[AVAILABLE DATA]
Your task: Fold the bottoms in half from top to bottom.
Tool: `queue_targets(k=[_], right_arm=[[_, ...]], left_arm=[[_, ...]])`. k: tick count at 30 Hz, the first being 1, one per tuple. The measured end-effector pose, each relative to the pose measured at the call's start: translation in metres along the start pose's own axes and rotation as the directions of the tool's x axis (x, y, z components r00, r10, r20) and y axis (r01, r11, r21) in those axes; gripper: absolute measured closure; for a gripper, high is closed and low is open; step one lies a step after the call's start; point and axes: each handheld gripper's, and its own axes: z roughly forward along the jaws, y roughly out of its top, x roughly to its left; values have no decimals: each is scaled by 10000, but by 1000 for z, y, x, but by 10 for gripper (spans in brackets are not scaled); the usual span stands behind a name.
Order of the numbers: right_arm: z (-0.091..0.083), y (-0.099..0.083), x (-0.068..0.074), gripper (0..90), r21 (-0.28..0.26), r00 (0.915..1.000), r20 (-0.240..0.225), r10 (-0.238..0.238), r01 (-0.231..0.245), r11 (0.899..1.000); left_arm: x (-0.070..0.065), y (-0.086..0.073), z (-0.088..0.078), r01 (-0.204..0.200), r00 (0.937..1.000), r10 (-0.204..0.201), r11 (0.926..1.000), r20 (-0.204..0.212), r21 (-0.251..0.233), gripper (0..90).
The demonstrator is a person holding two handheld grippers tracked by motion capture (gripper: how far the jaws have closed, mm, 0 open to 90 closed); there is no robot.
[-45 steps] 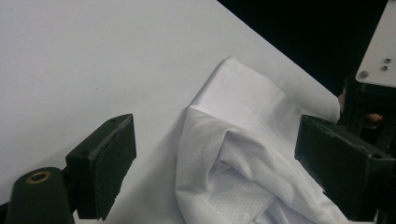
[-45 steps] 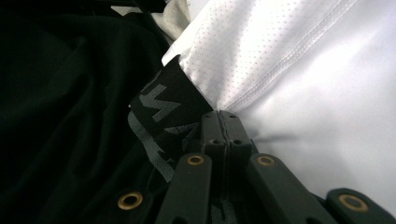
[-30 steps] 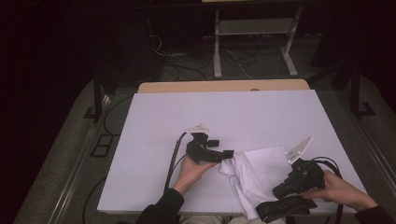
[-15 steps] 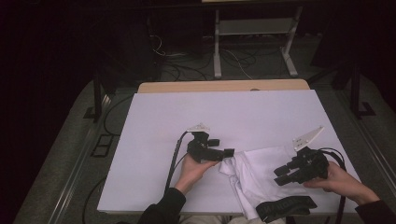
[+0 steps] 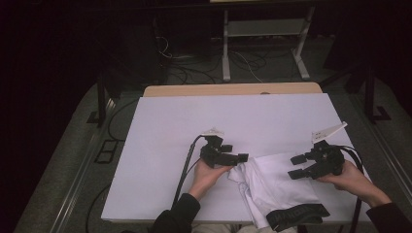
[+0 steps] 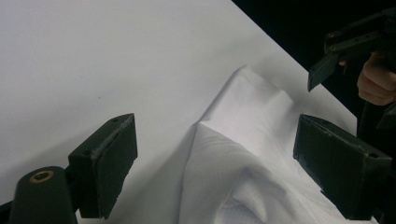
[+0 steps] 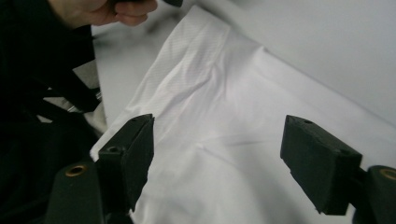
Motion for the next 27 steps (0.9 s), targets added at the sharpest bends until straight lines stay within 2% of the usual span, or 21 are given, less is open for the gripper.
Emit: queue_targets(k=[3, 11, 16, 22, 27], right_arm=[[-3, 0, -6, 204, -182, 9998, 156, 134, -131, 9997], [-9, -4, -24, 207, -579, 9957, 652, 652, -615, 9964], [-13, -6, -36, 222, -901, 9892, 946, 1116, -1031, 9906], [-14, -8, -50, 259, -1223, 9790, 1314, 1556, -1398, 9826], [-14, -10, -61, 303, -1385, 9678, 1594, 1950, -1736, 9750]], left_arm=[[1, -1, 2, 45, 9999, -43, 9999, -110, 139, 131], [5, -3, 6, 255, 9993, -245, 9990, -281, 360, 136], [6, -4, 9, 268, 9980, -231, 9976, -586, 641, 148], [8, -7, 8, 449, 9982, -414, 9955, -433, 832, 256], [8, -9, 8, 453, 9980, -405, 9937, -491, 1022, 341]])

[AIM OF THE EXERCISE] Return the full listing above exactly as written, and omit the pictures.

[TASK RESPONSE]
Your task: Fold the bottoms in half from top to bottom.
Tool: `queue_targets(k=[_], right_arm=[[_, ...]], left_arm=[[_, ...]])`. k: tick count at 30 Hz, the first being 1, one per tuple. The measured end-effector pose, each relative to the pose measured at the call's start: translation in metres along the start pose's own axes and rotation as the directions of the tool's x axis (x, y, z components r00, r10, r20) and y axis (r01, r11, r21) in those axes; gripper: absolute measured closure; for a gripper, high is closed and low is open; step one lies a step after the call's start; point and axes: each handheld gripper's, and its own axes: z roughly forward along the jaws, y roughly out of its top, x roughly to its left; values have no decimals: each is scaled by 10000, but by 1000 for z, y, x, but by 10 for gripper (spans in brackets are not scaled); the usual span stands behind a name.
Order of the numbers: right_arm: z (-0.091..0.083), y (-0.099..0.083), x (-0.068..0.074), gripper (0..90), r21 (-0.28..0.26), r00 (0.915..1.000), r20 (-0.240..0.225), r10 (-0.238..0.238), r01 (-0.231..0.245), r11 (0.899..1.000); left_arm: x (-0.070..0.065), y (-0.086..0.073), z (-0.088..0.078), r01 (-0.204..0.200), r00 (0.937..1.000), r10 (-0.204..0.201), r11 (0.926..1.000), r20 (-0.204..0.212), r21 (-0.251..0.233), gripper (0..90).
The demonstrator is a person holding two handheld grippers tracked by motion capture (gripper: how far the jaws have closed, mm, 0 open to 90 closed); there is no robot.
[-45 steps] 
[-45 steps] 
[-30 steps] 
[-15 steps] 
[+0 steps] 
[+0 steps] 
[+0 steps] 
Motion for the next 27 steps (0.9 s), targets added at the sharpest bends until straight lines stay within 2% of the usual span, or 21 are given, less is open for the gripper.
Emit: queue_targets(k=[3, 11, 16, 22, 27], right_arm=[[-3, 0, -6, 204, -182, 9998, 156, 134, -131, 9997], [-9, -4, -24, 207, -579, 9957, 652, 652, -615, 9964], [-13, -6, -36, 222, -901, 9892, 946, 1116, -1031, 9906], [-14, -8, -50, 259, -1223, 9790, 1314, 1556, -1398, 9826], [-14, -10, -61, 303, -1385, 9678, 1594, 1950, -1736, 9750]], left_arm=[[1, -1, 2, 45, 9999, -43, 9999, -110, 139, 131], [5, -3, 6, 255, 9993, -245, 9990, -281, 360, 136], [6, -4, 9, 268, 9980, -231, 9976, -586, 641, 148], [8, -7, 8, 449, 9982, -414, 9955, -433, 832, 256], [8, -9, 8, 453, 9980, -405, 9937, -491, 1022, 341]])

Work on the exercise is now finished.